Next, with the connection terminal 110 of the contact object in contact with the contact portion 31 of the first contact portion 30, the direction X along the first direction X toward the second contact portion 40 (that is, FIGS. 2 and 3). The operation of the probe pin 10 when it is moved (in the direction of arrow B) will be described.

When the connection terminal 110 is moved in the direction of arrow B while being in contact with the contact portion 31 of the first contact portion 30, the elastic portion 20 is compressed via the first contact portion 30. At this time, each of the first contact portion 30 and the second contact portion 40 is arranged on the same side with respect to the first center line CL1 of the elastic portion 20 (that is, on the first center line CL1 of the elastic portion 20). Therefore, the second plane (that is, the XY plane shown in FIG. 2) including the first direction X and the second direction Y remains in contact with the connection terminal 110 of the contact object. It rotates in the direction of arrow C in FIG. 2 with respect to the contact portion 40. Further, since the side surface 35 of the first contact portion 30 is linearly inclined, a second plane (that is, shown in FIG. 3) intersecting the first plane including the first direction X and the third direction Z. Also on the XZ plane), it rotates in the direction of arrow D in FIG. 3 with respect to the second contact portion 40. That is, wiping operations in two different directions occur simultaneously with respect to the connection terminal 110 of the contact object.
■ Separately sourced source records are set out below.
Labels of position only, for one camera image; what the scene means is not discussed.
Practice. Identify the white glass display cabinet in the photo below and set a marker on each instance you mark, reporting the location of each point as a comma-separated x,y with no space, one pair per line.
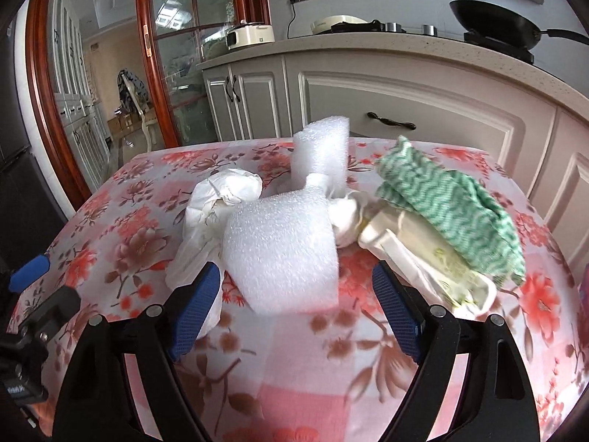
73,101

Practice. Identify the black gas stove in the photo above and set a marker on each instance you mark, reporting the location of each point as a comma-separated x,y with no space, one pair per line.
497,50

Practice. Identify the beige plastic package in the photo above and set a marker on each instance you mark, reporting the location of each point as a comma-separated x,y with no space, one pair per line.
414,248

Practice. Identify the twisted white tissue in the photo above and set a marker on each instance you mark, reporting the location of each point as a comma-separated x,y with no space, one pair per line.
345,216

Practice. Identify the white foam packing sheet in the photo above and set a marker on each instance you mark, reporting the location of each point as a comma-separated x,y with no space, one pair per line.
280,248

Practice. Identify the white dining chair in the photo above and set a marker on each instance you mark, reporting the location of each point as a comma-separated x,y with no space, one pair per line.
142,115

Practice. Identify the wood framed glass door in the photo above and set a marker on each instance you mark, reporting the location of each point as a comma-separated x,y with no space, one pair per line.
156,78

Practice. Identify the white lid on stove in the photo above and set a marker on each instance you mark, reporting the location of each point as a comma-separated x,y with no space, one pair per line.
336,23

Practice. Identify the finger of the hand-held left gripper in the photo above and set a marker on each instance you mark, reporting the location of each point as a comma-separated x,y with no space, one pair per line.
30,274
60,306

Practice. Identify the black wok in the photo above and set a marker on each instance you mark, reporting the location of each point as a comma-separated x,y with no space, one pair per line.
497,23

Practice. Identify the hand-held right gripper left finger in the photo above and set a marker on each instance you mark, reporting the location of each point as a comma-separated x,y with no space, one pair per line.
195,313

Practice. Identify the pink floral tablecloth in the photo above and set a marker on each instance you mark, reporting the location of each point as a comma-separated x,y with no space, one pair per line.
299,377

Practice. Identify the green wavy cleaning cloth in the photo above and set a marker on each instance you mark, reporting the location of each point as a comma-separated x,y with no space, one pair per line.
441,198

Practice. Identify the crumpled white plastic bag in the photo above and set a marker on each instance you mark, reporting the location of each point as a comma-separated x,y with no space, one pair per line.
207,207

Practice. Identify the white rice cooker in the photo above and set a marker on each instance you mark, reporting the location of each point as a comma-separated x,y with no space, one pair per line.
248,36

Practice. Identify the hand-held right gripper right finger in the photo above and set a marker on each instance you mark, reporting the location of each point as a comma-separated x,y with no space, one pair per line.
395,313

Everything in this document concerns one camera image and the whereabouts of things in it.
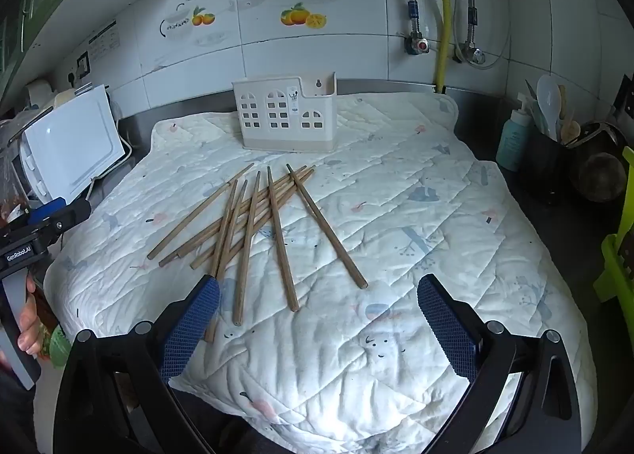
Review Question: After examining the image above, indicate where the black utensil container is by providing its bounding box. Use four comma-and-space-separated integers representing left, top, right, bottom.
526, 124, 575, 198

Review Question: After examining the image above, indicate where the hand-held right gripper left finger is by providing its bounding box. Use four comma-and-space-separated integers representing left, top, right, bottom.
52, 274, 221, 454

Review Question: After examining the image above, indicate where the pile of wooden chopsticks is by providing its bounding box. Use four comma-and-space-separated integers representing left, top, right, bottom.
147, 163, 368, 343

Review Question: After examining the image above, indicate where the yellow gas pipe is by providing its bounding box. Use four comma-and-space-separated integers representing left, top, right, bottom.
434, 0, 455, 94

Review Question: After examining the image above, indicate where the black pot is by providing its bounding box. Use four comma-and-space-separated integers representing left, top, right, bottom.
569, 121, 631, 203

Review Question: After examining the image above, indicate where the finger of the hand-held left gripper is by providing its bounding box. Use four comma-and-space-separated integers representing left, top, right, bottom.
37, 199, 93, 243
27, 196, 67, 226

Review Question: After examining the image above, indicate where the wooden spoon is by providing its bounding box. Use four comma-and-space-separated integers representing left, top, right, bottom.
559, 86, 581, 146

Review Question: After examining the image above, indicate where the red knob valve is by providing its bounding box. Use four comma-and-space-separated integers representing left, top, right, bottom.
405, 32, 430, 57

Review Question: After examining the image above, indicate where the teal plastic bottle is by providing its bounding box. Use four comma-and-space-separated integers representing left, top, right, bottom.
495, 94, 534, 172

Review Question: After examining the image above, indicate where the white plastic chopstick holder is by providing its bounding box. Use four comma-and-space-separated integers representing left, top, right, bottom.
232, 71, 338, 153

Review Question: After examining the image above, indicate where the green wall cabinet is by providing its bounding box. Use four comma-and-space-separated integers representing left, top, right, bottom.
0, 0, 104, 105

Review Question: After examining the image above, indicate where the person's left hand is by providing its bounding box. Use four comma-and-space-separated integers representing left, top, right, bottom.
18, 280, 41, 356

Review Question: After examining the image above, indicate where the white plastic board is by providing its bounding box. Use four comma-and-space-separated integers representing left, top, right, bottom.
24, 84, 126, 205

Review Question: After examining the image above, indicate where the white cable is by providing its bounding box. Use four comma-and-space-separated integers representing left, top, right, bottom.
90, 134, 134, 193

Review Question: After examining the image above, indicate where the green plastic rack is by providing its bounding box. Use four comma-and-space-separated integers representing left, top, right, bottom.
593, 147, 634, 305

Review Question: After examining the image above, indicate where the white wall label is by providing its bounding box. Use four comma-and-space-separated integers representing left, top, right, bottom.
88, 19, 120, 64

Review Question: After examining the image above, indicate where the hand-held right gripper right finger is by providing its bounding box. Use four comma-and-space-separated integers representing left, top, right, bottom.
417, 274, 582, 454

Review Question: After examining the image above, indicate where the thin white hose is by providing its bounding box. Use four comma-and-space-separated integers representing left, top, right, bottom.
475, 8, 513, 71

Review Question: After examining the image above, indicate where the white quilted printed mat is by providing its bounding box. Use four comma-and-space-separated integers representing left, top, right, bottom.
44, 92, 598, 454

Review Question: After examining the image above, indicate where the green plastic bag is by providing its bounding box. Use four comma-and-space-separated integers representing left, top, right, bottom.
42, 325, 73, 368

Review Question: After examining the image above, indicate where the metal angle valve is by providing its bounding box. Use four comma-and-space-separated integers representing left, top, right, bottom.
454, 40, 489, 66

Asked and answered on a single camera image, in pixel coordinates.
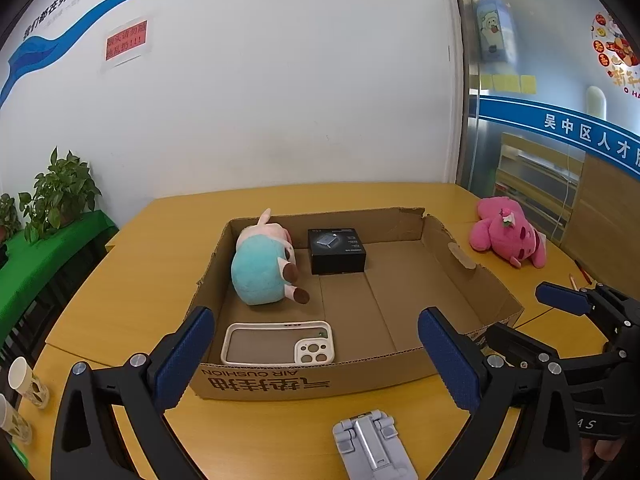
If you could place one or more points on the glass partition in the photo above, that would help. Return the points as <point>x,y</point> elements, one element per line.
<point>550,60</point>

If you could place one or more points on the small green potted plant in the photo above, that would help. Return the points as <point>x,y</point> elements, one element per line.
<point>7,215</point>

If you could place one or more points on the blue wall decal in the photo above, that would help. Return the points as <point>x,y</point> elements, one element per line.
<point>30,52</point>

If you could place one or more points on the orange pencil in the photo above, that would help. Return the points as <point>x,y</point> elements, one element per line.
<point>573,281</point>

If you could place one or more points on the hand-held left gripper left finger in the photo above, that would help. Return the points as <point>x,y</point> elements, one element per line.
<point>182,355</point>

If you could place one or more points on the red pencil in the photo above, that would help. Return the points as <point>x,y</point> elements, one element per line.
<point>582,271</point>

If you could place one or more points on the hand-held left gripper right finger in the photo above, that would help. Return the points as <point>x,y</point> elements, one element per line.
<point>447,360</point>

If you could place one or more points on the row of yellow sticky notes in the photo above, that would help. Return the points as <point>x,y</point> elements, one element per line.
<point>507,82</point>

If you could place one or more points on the printed paper cup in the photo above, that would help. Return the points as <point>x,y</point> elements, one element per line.
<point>25,380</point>
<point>12,420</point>

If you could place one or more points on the brown cardboard box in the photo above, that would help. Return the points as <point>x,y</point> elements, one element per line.
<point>400,300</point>

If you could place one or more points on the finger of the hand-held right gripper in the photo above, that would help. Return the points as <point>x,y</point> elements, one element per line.
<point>520,345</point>
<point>565,297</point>

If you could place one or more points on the wooden desktop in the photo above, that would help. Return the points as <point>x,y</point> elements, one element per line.
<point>150,230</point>

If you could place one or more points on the white phone case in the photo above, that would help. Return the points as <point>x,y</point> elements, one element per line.
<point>265,342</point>

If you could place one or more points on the grey phone stand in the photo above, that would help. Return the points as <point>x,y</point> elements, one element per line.
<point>372,452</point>

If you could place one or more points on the red festive window decal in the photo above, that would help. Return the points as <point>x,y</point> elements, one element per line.
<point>617,50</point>

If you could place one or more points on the pink bear plush toy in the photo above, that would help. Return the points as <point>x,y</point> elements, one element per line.
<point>500,235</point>

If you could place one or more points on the green cloth covered table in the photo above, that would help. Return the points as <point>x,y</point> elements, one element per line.
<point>45,260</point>

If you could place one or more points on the tall green potted plant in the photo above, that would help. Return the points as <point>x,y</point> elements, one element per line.
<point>60,185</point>

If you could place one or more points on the red wall sign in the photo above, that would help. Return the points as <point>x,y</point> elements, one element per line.
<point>127,42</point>

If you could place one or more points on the cartoon poster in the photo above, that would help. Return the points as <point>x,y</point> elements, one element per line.
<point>492,25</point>

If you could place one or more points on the teal pig plush toy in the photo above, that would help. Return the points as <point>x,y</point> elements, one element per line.
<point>255,270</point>

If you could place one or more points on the black box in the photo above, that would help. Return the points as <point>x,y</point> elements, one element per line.
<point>335,255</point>

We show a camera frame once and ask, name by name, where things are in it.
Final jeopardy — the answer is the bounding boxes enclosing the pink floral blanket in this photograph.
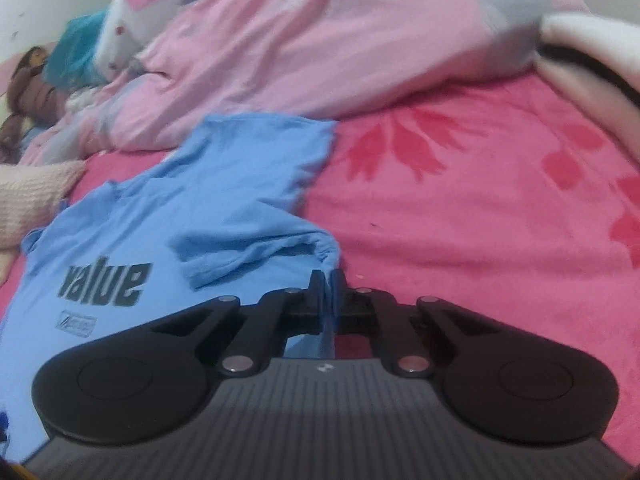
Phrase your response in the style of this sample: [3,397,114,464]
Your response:
[0,67,640,466]

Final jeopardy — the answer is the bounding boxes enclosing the pink patterned duvet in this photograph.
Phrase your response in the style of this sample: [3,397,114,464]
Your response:
[20,0,591,166]

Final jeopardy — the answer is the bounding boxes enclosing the blue t-shirt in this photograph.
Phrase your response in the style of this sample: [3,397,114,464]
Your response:
[0,114,341,461]

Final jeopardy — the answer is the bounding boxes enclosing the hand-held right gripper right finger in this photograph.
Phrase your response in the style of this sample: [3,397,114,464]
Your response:
[330,269,501,378]

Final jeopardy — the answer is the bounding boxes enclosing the white crumpled cloth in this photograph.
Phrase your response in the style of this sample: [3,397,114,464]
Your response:
[65,87,101,111]

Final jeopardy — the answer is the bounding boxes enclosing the beige cloth garment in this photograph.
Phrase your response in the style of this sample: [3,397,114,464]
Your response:
[0,247,23,286]

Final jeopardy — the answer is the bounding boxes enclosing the beige checked knit sweater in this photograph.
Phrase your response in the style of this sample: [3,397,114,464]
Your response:
[0,160,88,251]

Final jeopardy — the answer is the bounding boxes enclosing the teal striped cloth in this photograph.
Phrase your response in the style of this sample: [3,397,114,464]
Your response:
[42,10,111,91]

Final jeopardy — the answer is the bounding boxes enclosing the brown padded jacket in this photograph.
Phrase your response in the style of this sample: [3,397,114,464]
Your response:
[0,46,68,163]

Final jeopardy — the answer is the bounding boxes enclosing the white black striped blanket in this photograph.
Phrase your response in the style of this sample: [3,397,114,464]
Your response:
[537,12,640,128]

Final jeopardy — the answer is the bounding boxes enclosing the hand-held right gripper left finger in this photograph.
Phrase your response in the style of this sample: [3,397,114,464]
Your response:
[150,269,328,377]

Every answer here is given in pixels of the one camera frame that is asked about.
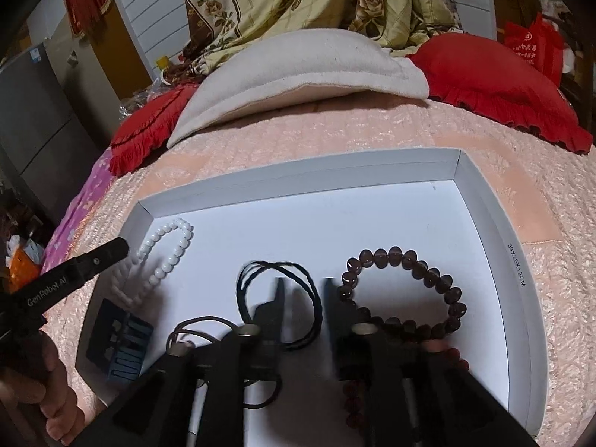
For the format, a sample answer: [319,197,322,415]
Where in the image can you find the red bead bracelet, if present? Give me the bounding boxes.
[343,345,471,429]

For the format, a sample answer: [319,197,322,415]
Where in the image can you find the white cardboard box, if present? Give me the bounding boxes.
[74,148,552,443]

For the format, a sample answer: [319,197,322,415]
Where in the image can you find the thin black hair tie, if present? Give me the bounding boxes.
[242,376,283,409]

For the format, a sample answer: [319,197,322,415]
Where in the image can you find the white bead bracelet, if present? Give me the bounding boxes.
[112,219,194,308]

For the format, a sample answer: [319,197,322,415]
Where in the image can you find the red ruffled pillow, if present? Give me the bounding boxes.
[407,32,594,154]
[109,83,201,178]

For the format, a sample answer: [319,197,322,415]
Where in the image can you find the dark brown bead bracelet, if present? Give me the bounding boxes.
[336,246,467,340]

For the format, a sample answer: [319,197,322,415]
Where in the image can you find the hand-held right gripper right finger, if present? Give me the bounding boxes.
[323,277,541,447]

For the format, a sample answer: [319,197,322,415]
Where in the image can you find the orange packet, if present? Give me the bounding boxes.
[7,237,45,294]

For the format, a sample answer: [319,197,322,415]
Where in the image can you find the floral quilt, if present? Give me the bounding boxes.
[165,0,466,80]

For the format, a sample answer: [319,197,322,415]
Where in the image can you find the purple patterned sheet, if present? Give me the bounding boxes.
[42,158,117,275]

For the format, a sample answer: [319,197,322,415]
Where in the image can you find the beige pillow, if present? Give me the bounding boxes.
[167,29,430,149]

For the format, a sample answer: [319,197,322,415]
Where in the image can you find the clear plastic bag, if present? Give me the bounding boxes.
[118,88,159,117]

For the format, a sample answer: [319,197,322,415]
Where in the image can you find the grey cabinet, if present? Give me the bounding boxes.
[0,42,112,215]

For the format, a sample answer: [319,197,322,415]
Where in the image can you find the blue hair claw clip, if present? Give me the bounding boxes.
[86,298,154,385]

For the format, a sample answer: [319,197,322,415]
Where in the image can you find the red shopping bag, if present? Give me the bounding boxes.
[503,12,566,87]

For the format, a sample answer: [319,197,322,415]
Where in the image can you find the person's left hand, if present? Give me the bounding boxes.
[0,335,80,446]

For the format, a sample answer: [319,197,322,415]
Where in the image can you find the black twisted hair tie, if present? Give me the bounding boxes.
[237,261,323,351]

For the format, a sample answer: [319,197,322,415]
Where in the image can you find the pink quilted bedspread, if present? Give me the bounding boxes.
[42,98,596,447]

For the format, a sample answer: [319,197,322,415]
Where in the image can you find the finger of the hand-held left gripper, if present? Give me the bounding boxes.
[65,237,130,285]

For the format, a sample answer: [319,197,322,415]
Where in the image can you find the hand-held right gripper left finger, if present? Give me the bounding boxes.
[93,277,289,447]
As described above, in the probe pin 10, each of the first contact portion 30 and the second contact portion 40 passes through the center of the elastic portion in the second direction and extends along the first direction with respect to the first center line CL1. They are located on the same side. Further, at least the side surface 35 of the first contact portion 30 has a shape that is asymmetric with respect to the second center line CL2 that passes through the center of the third direction Z and extends in the first direction X when viewed from the second direction Y. ing. With such a configuration, wiping operations in two different directions can be simultaneously generated for the connection terminal 110 of the contact object. As a result, for example, even if a non-conductor foreign matter adheres to a portion of the first contact portion 30 that comes into contact with the connection terminal 110 (that is, the contact portion 31), the foreign matter can be easily removed, so that the contact reliability can be obtained. A highly efficient probe pin 10 can be realized.

Further, each of the first contact portion 30 and the second contact portion 40 is arranged at the end of the elastic portion 20 in the second direction Y. With such a configuration, for example, the first contact portion 30 can increase the amount of rotation of the first contact portion 30 with respect to the second contact portion 40 on the first plane to improve the wiping performance.

With such a probe pin 10, an inspection jig 2 having high contact reliability can be realized. Further, the inspection jig 2 provided with such a probe pin 10 can realize the inspection unit 1 having high contact reliability.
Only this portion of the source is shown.